Professor Green went off into a fit of laughter that made me think that after all maybe he was younger than Zebedee. He kissed his wife twice right before us and in plain view of the pa.s.sersby on Meeting Street, but he couldn't help it. She was so adorably girlish in her reasons for engaging board from Charleston aristocrats without even seeing the bedrooms, and with absolutely no idea of what remuneration those unbending dames would expect.
"I did say that Tweedles and I could sleep three in a room, and I wish you could have seen the way they jumped at me. It was Miss Judith. 'We are under no necessity for crowding,'" I mimicked her. "I did not like to insist, but of course I meant it might make our board a little cheaper. If you had been there, you would have knuckled under just like the rest of us."
"Do you think it would be wise to go without knowing? I don't want to seem mercenary with all of you high-minded ladies, but I do think there would be a certain satisfaction in knowing just what one was paying for sun-dials and wafers that can be seen through."

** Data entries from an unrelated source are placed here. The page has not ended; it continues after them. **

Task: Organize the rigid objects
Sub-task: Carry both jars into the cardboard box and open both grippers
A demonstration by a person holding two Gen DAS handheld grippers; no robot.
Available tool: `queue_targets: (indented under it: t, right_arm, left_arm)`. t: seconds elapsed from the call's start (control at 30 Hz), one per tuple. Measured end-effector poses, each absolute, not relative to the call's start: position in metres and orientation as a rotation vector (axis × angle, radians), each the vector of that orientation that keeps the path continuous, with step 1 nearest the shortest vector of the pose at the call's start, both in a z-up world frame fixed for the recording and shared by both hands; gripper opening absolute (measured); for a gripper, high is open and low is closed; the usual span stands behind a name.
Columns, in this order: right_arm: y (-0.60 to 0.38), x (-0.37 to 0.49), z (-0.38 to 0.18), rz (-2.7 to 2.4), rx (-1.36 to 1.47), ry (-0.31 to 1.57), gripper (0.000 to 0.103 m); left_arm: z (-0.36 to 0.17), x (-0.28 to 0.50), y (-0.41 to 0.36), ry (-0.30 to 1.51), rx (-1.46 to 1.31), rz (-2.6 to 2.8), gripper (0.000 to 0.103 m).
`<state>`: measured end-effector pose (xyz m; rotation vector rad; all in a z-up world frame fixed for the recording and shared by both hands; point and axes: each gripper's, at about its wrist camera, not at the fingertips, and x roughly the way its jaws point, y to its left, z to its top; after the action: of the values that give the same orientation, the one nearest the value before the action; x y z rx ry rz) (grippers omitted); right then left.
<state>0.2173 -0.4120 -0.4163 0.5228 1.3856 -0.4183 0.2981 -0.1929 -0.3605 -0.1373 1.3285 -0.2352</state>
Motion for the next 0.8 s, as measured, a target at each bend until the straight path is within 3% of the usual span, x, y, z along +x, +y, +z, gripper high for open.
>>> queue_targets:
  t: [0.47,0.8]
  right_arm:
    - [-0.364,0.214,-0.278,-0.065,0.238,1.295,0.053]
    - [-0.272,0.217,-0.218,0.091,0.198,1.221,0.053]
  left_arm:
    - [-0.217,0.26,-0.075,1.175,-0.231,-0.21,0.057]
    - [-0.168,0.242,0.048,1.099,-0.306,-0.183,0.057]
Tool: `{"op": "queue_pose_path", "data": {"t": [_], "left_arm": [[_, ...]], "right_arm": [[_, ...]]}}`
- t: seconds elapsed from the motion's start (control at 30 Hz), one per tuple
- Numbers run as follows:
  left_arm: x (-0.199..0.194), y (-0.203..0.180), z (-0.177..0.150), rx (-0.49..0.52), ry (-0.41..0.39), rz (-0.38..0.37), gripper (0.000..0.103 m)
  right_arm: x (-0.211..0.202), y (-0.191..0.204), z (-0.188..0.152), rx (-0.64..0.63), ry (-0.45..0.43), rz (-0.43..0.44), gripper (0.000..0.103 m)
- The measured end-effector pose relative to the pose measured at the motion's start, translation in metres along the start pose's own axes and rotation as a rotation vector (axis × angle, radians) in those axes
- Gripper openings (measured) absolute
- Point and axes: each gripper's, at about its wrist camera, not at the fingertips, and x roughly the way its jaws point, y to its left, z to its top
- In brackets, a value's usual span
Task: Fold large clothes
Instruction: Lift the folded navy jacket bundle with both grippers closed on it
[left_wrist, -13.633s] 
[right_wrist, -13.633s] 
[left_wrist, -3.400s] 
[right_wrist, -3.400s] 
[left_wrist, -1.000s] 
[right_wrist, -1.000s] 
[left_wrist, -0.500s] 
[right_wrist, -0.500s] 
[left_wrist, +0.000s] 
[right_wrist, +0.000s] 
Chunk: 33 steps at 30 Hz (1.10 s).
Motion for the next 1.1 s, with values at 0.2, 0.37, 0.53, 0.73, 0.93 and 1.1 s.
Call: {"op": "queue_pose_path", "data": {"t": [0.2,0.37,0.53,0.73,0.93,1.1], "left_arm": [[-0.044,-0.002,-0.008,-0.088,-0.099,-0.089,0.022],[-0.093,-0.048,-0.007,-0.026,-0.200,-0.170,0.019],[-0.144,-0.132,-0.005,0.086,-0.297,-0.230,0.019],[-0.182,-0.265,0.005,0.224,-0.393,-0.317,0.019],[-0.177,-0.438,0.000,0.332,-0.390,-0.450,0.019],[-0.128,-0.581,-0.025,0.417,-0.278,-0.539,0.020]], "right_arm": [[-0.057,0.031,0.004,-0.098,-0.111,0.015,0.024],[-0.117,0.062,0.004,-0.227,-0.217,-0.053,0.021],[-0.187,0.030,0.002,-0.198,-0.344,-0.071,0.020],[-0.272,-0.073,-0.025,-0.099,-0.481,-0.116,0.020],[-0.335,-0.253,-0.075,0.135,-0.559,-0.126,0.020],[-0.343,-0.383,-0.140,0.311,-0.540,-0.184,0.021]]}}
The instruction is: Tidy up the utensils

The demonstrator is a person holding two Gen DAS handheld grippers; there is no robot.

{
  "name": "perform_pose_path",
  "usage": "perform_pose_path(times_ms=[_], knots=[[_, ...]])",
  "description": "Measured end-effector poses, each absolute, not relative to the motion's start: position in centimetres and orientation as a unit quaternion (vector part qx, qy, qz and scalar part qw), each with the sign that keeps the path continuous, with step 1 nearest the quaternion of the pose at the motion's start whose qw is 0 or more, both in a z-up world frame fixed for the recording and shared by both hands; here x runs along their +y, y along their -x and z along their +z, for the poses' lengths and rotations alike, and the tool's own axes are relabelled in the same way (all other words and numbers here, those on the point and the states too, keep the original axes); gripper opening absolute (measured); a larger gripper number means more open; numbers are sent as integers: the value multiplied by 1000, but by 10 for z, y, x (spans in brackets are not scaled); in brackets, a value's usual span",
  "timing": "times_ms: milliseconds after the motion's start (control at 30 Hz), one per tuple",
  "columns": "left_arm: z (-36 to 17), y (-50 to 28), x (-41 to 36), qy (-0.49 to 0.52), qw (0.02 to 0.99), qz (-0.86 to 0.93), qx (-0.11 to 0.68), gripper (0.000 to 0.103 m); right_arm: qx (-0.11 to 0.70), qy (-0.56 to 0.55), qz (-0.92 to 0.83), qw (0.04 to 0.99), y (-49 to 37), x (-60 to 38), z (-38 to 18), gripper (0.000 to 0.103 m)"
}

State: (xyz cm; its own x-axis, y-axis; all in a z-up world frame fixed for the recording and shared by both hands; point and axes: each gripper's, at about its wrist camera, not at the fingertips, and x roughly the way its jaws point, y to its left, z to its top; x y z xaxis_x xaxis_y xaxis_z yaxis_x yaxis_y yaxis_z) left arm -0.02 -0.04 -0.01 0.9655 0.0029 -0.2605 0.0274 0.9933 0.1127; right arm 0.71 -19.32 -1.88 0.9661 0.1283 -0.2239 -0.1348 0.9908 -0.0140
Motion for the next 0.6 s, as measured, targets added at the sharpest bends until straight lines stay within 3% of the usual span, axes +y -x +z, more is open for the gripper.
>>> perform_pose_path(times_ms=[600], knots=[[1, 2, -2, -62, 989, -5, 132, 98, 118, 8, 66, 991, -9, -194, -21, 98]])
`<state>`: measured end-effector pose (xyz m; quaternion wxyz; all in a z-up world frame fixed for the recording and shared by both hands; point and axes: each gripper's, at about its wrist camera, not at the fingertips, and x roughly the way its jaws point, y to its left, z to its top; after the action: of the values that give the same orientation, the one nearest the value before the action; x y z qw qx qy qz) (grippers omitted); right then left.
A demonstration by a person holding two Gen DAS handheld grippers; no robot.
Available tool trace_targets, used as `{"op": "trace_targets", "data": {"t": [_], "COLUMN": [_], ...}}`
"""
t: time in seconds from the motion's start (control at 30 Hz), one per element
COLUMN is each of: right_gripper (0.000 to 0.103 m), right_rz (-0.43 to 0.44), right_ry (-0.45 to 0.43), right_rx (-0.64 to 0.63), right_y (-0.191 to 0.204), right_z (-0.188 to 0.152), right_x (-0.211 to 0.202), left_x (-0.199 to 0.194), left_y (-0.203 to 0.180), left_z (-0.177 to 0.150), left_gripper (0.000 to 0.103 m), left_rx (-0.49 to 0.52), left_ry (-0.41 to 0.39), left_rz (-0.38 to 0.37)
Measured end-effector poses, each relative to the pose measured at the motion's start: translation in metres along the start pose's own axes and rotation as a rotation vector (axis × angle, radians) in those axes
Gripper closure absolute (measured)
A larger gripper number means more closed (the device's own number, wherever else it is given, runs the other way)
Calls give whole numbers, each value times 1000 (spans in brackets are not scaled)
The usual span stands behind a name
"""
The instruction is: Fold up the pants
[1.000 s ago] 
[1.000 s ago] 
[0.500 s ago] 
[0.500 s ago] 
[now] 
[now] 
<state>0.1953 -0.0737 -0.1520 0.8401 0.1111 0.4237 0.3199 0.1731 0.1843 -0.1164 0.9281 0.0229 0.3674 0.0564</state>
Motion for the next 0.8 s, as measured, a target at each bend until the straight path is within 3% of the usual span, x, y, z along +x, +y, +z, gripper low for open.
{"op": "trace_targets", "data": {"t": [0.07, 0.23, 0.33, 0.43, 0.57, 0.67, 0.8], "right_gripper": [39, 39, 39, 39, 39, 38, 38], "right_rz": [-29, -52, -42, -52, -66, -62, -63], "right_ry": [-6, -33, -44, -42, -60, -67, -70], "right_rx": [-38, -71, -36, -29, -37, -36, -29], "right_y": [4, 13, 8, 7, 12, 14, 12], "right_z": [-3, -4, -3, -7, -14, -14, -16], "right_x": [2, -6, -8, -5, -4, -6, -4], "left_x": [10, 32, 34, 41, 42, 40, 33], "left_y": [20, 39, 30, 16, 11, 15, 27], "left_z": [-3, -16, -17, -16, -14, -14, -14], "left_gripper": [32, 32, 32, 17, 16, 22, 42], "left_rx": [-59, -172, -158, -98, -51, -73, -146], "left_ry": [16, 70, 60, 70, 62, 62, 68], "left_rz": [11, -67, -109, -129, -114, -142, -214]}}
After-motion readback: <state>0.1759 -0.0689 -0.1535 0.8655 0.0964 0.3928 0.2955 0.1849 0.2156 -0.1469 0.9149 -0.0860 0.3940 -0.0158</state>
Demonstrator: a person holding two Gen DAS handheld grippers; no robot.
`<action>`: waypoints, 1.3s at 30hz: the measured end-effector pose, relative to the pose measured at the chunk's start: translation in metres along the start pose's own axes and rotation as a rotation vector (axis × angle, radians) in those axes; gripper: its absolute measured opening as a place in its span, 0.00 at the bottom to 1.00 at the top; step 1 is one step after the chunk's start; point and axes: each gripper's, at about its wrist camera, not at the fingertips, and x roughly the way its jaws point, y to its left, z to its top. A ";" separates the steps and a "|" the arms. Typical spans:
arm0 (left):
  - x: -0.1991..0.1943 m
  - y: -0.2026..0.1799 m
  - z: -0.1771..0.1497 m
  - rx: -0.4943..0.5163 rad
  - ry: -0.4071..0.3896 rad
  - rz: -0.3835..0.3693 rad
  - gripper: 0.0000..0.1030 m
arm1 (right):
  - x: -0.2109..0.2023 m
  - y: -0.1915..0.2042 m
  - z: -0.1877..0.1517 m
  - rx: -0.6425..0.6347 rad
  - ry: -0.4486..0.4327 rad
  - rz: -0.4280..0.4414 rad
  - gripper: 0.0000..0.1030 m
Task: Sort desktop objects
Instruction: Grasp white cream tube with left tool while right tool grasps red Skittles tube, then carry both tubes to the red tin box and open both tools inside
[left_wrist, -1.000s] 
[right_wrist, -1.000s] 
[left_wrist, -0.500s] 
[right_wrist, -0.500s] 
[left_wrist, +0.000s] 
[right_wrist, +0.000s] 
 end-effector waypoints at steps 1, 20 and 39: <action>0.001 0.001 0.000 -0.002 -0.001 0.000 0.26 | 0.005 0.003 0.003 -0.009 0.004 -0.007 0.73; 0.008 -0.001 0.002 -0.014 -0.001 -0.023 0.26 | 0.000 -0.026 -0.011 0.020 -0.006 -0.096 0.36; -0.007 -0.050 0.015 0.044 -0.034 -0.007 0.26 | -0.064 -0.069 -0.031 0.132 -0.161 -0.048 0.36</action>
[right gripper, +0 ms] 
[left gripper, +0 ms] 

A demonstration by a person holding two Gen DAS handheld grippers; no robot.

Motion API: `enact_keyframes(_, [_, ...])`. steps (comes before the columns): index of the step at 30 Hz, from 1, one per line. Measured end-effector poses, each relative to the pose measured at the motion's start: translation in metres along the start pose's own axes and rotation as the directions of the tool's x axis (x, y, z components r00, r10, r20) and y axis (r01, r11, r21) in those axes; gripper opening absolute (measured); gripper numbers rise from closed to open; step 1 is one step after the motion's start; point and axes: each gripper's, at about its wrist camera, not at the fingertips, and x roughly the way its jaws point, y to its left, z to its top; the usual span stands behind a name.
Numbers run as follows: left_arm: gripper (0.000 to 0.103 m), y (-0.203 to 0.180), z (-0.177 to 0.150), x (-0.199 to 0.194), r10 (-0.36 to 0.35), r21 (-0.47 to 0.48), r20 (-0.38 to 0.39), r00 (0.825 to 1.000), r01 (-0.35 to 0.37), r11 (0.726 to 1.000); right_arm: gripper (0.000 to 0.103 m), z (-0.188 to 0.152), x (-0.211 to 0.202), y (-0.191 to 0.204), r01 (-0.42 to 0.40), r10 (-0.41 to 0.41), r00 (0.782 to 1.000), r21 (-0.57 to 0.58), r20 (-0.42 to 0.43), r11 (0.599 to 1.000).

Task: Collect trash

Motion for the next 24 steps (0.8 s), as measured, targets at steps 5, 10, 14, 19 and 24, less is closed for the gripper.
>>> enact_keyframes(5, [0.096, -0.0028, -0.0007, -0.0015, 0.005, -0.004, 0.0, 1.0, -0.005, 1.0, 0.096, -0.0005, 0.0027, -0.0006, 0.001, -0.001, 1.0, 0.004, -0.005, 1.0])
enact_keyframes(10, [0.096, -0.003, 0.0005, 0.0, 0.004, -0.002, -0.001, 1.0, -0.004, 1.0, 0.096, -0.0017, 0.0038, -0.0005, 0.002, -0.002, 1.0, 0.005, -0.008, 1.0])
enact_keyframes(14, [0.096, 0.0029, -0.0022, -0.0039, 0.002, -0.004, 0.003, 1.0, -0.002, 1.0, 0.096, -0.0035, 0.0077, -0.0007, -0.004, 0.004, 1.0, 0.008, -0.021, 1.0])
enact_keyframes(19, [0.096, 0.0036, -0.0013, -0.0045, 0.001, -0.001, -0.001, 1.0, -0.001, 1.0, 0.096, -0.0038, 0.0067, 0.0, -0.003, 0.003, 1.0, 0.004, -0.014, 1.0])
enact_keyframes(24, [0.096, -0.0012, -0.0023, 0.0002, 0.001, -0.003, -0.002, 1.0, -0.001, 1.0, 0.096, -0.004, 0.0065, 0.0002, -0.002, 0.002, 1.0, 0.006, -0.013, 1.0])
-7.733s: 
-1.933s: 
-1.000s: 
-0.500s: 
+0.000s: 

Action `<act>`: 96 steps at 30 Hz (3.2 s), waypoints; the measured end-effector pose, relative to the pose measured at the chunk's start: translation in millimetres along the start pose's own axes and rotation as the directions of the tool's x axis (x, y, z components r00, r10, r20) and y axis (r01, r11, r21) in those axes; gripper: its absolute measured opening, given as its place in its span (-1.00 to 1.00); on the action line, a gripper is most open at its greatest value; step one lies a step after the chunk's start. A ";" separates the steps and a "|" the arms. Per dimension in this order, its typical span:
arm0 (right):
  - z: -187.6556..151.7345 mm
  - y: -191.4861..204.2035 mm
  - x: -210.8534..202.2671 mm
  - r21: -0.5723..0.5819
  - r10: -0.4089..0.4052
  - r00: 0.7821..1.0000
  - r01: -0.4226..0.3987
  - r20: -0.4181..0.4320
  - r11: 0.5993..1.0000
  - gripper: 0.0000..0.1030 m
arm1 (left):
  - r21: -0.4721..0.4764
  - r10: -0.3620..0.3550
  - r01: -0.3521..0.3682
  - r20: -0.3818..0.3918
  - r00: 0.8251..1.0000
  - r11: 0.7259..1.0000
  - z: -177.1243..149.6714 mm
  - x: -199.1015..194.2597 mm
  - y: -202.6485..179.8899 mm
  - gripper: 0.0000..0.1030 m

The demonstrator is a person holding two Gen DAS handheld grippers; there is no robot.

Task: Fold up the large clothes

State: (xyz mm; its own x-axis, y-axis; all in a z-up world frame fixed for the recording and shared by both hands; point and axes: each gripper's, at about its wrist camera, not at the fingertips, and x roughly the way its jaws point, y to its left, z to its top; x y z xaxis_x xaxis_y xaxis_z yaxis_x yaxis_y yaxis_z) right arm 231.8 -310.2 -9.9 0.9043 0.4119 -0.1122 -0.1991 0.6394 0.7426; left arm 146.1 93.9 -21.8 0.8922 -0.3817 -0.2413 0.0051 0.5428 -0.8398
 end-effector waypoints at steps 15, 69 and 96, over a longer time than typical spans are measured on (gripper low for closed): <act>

"Well, then, you can do the asking! I can't. Was there ever a moment when we could broach the subject, girls?"
"Never!" we chorused loyally.
"We will just go 'buying a pig in a poke,' as it were, and maybe after a night on the garden bench I can muster up courage to ask them what I owe them for the privilege," teased the professor.
"I don't like betting on a certainty, but I don't believe you will be able to do it, and am willing to wager almost anything that you can't get yourself to the point any more than we could. You might ask Miss Arabella, but if you tackle Miss Judith and she looks at you as she did at me when I suggested three in a room, I bet you father's copy of Timrod's poetry that you change the subject."
"Done! I bet you the volume of J. Gordon Coogler's 'Purely Original Verse' that I am living at the Maison Laurens on a purely business basis within the next seven hours. I am going to settle it before tonight."
"Will it be Miss Judith?" I asked, fearing Miss Arabella might be the cause of my losing the Timrod poetry, which I was anxious to write father I had found for him at the second-hand book store.
"Miss Judith and no other! I should feel very sneaky if I got my information through the easier channel of Miss Arabella. Miss Judith, and by seven o'clock."
"I hope we will know before Zebedee comes back," said Dee. "We shall never hear the last of it if he finds us boarding for untold sums."
"I shall feel myself a failure as a chaperone surely," remarked Mrs.
Green.
"We think you a tremendous success," tweedled the twins.